Chennault fired off another letter to Pen James. “Being among the first few to come out in support of Ronald Reagan,” she wrote, “I hoped we would be given special consideration.” She asked for a personal meeting with James to discuss her future.
“Anna Chennault has probably done as much for the Republican Party as any woman I know in America,” Senator Barry Goldwater wrote James the next day. “I cannot understand why the President hasn’t at least called her, talked with her, and better than that, given her something to do in recognition of her long years of service.” Goldwater hoped his letter would do some good. “I have used every other track I know and none of them has worked,” he wrote, “including a direct communication” with Reagan. “These people need to be kept in the Party,” Goldwater concluded, “even though some of them are getting on in years.”
On February 10, Chennault wrote again to Ed Meese. “I have not heard from you and I wondered if anything has been done on my assignment. Will you please phone!”
Tommy Corcoran sent a personal letter to President Reagan on February 11. Corcoran and Reagan had something in common: They we
re Irishmen with a gift for storytelling. Corcoran began his letter with a story.
Corcoran and President Franklin D. Roosevelt were at Hyde Park working on an important speech. Two secretaries were there as well, Marguerite “Missy” LeHand and Peggy Dowd, but the first lady and her mother had gone out and were not expected to return until the afternoon.
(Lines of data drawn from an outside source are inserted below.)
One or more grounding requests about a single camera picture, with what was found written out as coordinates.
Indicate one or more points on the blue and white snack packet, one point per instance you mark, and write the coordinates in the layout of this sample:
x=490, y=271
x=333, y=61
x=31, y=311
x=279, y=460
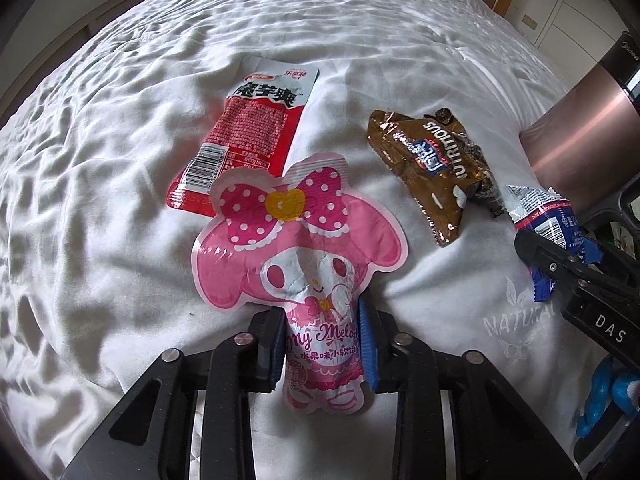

Roosevelt received “glorious news”—a friend had sent him a pheasant!—and ordered it cooked immediately for lunch. “Thereafter,” Corcoran wrote, “we talked more about the pheasant than the speech.”
Just before lunch, however, Eleanor Roosevelt returned with her mother and a female cousin. “Four for lunch is a lot for one pheasant,” Corcoran wrote. Now the pheasant would have to feed seven.
Roosevelt smiled. “Tommy,” the president said, “you are now going to witness an exercise in the highest Presidential diplomacy. I will carve this pheasant so that each lady will appreciate there is no distinction in their rank in my affection. But as a necessary consequence, unhappily for you, nothing can be left but the Pope’s nose!”
Corcoran suggested to Reagan that, having been raised in Iowa, he would know what “the Pope’s nose” was—the heart-shaped flap covering the bird’s posterior.
“For my Anna,” Corcoran begged, “please not just the ‘Pope’s nose.’”
ON SATURDAY, FEBRUARY 7, 1981, PRESIDENT REAGAN POSED for his official portrait in the East Room of the White House and for a second portrait, with Mrs. Reagan, in the Red Room. At 8:05 that night, the Reagans left the White House and headed to the Watergate Hotel for a private dinner at Jean-Louis, hosted by Mary Jane and Charles Wick, in celebration of Reagan’s seventieth birthday. Before dinner, the Reagans popped into the Annenbergs’ suite in the Watergate Hotel. Peter Buse was introduced to the president as the vice president of the hotel. Reagan shook his hand and smiled: “You must be the youngest vice president in Washington.”